Dragun beauty supply store has closed its doors, its parent company has filed for bankruptcy and its parent has gone bankrupt.
The company that owns the store in the city of Lusaka, Zambia, said on Tuesday it had sold its stake in the business to a new entity.
The Zambian government has been trying to clean up the local beauty industry, which is plagued by corruption, lack of supply and poor quality.
The government has also been investigating a spate of murders linked to the chain of cosmetics stores, which has reportedly taken more than 1,000 lives in the country’s south-west.
Dragun has been accused of running a thriving business, selling products in the same manner as a beauty salon and advertising them on television and radio.
Last week, the company’s founder, Dr.

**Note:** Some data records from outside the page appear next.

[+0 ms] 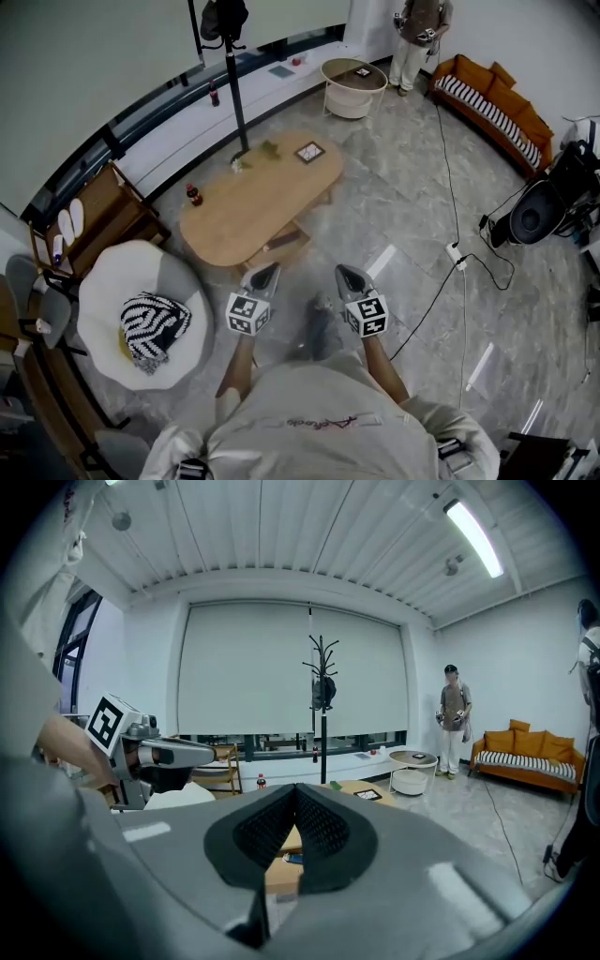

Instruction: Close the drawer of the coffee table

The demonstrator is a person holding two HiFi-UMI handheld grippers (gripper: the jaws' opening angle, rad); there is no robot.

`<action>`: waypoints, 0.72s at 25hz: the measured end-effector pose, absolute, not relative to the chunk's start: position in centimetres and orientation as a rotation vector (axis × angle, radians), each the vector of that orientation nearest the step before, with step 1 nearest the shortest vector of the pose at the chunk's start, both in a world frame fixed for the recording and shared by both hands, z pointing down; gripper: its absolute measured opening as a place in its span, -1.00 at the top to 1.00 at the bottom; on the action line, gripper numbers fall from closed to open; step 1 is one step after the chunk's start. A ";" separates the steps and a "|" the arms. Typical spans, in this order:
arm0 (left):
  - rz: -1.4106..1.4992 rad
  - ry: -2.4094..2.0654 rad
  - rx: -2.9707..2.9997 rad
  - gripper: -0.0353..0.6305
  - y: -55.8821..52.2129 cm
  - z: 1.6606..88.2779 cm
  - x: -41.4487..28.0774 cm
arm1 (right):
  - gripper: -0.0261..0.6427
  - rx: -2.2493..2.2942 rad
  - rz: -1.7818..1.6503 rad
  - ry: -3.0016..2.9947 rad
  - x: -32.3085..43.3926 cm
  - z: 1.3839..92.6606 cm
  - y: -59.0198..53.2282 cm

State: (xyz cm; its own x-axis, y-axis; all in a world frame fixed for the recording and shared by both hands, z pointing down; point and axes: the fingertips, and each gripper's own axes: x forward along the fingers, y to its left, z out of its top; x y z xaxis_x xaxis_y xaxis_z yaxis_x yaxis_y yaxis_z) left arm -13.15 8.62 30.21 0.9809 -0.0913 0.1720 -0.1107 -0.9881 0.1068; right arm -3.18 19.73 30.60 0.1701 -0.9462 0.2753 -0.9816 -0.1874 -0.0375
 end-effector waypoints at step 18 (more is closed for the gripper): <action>0.314 -0.213 3.059 0.89 1.8 27.7 2.7 | 0.91 2.308 0.371 -1.969 13.4 29.8 13.0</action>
State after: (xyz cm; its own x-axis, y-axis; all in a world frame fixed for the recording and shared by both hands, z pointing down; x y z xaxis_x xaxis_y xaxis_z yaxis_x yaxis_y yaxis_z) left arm 2.74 1.83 27.71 0.9698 -0.1308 0.2059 -0.1428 -0.9888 0.0444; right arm 13.41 12.99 29.78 0.1424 -0.9608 0.2378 -0.9815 -0.1682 -0.0917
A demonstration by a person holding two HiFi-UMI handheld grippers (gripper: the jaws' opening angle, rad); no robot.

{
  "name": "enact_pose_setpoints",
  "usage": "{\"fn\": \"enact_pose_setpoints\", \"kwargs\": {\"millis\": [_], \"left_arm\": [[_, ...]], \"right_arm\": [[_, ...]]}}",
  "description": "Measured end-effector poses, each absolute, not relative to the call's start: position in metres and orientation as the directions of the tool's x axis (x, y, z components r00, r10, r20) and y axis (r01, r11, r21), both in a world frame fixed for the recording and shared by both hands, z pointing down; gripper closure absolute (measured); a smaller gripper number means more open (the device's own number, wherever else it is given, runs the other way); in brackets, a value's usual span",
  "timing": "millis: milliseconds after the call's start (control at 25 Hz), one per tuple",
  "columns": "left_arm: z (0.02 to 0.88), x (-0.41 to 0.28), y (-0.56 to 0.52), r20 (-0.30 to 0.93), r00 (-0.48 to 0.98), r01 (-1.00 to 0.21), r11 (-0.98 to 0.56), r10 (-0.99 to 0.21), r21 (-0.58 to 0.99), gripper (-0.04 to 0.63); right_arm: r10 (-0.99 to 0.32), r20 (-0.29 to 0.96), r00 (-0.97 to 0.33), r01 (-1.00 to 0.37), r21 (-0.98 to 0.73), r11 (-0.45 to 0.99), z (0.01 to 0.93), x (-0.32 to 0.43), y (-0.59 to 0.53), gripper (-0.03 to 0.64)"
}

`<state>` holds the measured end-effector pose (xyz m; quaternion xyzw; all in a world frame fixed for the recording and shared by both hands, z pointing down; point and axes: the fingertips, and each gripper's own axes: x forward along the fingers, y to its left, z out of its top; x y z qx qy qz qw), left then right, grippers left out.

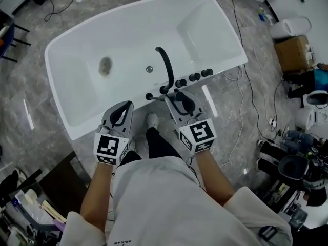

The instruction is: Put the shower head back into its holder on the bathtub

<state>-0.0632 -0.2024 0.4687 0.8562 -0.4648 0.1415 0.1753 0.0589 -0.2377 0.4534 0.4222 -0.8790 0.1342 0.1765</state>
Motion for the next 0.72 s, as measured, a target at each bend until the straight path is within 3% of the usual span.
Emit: {"fn": "enact_pose_setpoints", "kwargs": {"millis": [720], "left_arm": [[0.537, -0.049, -0.207, 0.469, 0.515, -0.853, -0.485, -0.717, 0.195, 0.583]], "right_arm": [[-0.648, 0.487, -0.586, -0.778, -0.114, 0.618, 0.543, 0.057, -0.249, 0.471]]}}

Rolon Ndonguwe, was sentenced to 10 years in prison for embezzlement.
He had pleaded not guilty.
Ndongwenda was found guilty of embezlement after authorities seized $500,000 in cash and jewelry from the stores in 2009 and 2010.
He was found innocent of the murder of an employee at the stores who was allegedly beaten by a dragun employee.
In December, the Zambian legislature passed a law to clean the country of draguns.
But the government has failed to implement the law, leaving the business and its customers in the dark about its future.
At the time, Zambian Vice President Zulu Dlamini-Zuma said it would take “a few weeks” to get the law implemented.
“Dragun is not a business, it is a symbol,” he said.
“We need to work together, we need to be a team.”